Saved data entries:
• • • • • • •
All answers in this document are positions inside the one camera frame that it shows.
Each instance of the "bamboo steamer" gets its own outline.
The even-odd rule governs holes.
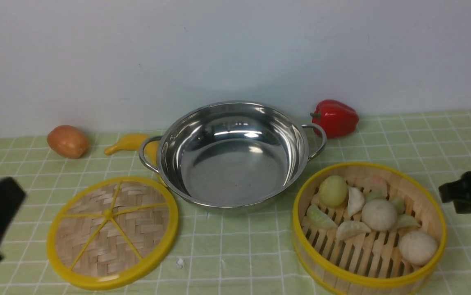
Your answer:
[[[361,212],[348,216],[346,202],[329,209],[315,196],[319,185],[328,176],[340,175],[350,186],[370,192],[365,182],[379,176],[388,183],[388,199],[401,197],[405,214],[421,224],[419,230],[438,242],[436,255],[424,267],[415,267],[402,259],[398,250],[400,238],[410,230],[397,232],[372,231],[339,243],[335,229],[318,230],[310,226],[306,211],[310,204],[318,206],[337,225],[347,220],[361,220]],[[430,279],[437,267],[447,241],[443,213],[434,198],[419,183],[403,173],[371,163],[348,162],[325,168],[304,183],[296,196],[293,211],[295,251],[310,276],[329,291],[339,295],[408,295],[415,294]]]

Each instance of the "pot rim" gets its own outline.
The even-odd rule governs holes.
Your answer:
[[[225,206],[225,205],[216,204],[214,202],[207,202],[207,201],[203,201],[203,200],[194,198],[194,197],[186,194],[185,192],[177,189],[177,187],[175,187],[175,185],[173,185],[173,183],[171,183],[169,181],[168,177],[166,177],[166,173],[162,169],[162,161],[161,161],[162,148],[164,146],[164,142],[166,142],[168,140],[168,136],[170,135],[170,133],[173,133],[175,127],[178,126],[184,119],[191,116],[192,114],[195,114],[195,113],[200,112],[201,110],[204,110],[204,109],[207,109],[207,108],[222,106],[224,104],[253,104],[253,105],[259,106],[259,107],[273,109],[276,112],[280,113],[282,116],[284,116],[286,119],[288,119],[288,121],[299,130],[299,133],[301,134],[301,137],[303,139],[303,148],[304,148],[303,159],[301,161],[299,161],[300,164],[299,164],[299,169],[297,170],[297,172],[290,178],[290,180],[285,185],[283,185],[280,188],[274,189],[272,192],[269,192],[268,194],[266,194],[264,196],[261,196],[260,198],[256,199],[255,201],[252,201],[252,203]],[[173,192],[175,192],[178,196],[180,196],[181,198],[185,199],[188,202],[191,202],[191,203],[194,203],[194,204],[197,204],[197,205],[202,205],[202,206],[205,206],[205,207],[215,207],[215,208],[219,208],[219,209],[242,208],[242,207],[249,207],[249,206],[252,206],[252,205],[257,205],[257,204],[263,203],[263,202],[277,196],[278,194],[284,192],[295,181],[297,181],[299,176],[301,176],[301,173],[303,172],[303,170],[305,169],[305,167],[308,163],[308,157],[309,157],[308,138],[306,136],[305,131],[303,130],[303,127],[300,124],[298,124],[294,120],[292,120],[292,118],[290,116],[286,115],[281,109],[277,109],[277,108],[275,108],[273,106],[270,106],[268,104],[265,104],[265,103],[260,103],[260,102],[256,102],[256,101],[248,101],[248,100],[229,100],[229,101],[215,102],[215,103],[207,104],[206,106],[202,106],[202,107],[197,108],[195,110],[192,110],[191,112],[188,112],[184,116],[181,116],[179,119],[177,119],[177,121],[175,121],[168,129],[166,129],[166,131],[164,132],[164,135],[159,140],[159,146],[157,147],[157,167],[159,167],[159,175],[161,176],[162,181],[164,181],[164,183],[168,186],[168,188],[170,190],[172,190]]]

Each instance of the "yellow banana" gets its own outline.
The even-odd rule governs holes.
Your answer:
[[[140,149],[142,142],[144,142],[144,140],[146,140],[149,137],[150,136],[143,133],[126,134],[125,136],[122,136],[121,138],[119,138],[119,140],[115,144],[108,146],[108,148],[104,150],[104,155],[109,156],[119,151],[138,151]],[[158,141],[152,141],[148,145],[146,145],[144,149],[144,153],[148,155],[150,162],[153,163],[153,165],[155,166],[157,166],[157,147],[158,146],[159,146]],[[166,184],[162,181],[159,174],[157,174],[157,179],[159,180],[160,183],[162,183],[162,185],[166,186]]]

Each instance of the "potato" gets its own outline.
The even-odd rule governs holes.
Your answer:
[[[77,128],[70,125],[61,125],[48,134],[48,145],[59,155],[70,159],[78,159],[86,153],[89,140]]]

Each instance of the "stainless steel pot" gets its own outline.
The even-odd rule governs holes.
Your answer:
• • • • • • •
YOUR TASK: Output all the data above verbatim, leaving out images.

ANSWER AREA:
All answers in this document are positions inside the one camera frame that it shows.
Each instance of the "bamboo steamer" gets its own outline.
The even-odd rule governs holes.
Your answer:
[[[361,212],[348,216],[346,202],[329,209],[315,196],[319,185],[328,176],[340,175],[350,186],[370,192],[365,182],[379,176],[388,183],[388,199],[401,197],[405,214],[421,224],[419,230],[438,242],[436,255],[424,267],[415,267],[402,259],[398,250],[400,238],[410,230],[397,232],[372,231],[339,243],[335,229],[318,230],[310,226],[306,211],[310,204],[318,206],[337,225],[347,220],[361,220]],[[430,279],[437,267],[447,241],[443,213],[434,198],[419,183],[403,173],[371,163],[348,162],[325,168],[304,183],[296,196],[293,211],[295,251],[310,276],[329,291],[339,295],[408,295],[415,294]]]

Each instance of the "pot rim" gets its own outline.
The even-odd rule governs holes.
Your answer:
[[[225,206],[225,205],[216,204],[214,202],[207,202],[207,201],[203,201],[203,200],[194,198],[194,197],[186,194],[185,192],[177,189],[177,187],[175,187],[175,185],[173,185],[173,183],[171,183],[169,181],[168,177],[166,177],[166,173],[162,169],[162,161],[161,161],[162,148],[164,146],[164,142],[166,142],[168,140],[168,136],[170,135],[170,133],[173,133],[175,127],[178,126],[184,119],[191,116],[192,114],[195,114],[195,113],[200,112],[201,110],[204,110],[204,109],[207,109],[207,108],[222,106],[224,104],[253,104],[253,105],[259,106],[259,107],[273,109],[276,112],[280,113],[282,116],[284,116],[286,119],[288,119],[288,121],[299,130],[299,133],[301,134],[301,137],[303,139],[303,148],[304,148],[303,159],[301,161],[299,161],[300,164],[299,164],[299,169],[297,170],[297,172],[290,178],[290,180],[285,185],[283,185],[280,188],[274,189],[272,192],[269,192],[268,194],[266,194],[264,196],[261,196],[260,198],[256,199],[255,201],[252,201],[252,203]],[[173,192],[175,192],[178,196],[180,196],[181,198],[185,199],[188,202],[191,202],[191,203],[194,203],[194,204],[197,204],[197,205],[202,205],[202,206],[205,206],[205,207],[215,207],[215,208],[219,208],[219,209],[242,208],[242,207],[249,207],[249,206],[252,206],[252,205],[257,205],[257,204],[263,203],[263,202],[277,196],[278,194],[284,192],[295,181],[297,181],[299,176],[301,176],[301,173],[303,172],[303,170],[305,169],[305,167],[308,163],[308,157],[309,157],[308,138],[306,136],[305,131],[303,130],[303,127],[300,124],[298,124],[294,120],[292,120],[292,118],[290,116],[286,115],[281,109],[277,109],[277,108],[275,108],[273,106],[270,106],[268,104],[265,104],[265,103],[260,103],[260,102],[256,102],[256,101],[248,101],[248,100],[229,100],[229,101],[215,102],[215,103],[207,104],[206,106],[202,106],[202,107],[197,108],[195,110],[192,110],[191,112],[188,112],[184,116],[181,116],[179,119],[177,119],[177,121],[175,121],[168,129],[166,129],[166,131],[164,132],[164,135],[159,140],[159,146],[157,147],[157,167],[159,167],[159,175],[161,176],[162,181],[164,181],[164,183],[168,186],[168,188],[170,190],[172,190]]]

Each instance of the "yellow banana" gets its own outline.
The even-odd rule governs holes.
Your answer:
[[[140,149],[142,142],[144,142],[144,140],[146,140],[149,137],[150,136],[143,133],[126,134],[125,136],[122,136],[121,138],[119,138],[119,140],[115,144],[108,146],[108,148],[104,150],[104,155],[109,156],[119,151],[138,151]],[[158,141],[152,141],[148,145],[146,145],[144,149],[144,153],[148,155],[150,162],[153,163],[153,165],[155,166],[157,166],[157,147],[158,146],[159,146]],[[166,184],[162,181],[159,174],[157,174],[157,179],[159,180],[160,183],[162,183],[162,185],[166,186]]]

Each instance of the "potato" gets its own outline.
The even-odd rule governs holes.
Your answer:
[[[77,128],[70,125],[61,125],[48,134],[48,145],[59,155],[70,159],[78,159],[86,153],[89,140]]]

Each instance of the "stainless steel pot" gets its own outline.
The even-odd rule governs holes.
Your answer:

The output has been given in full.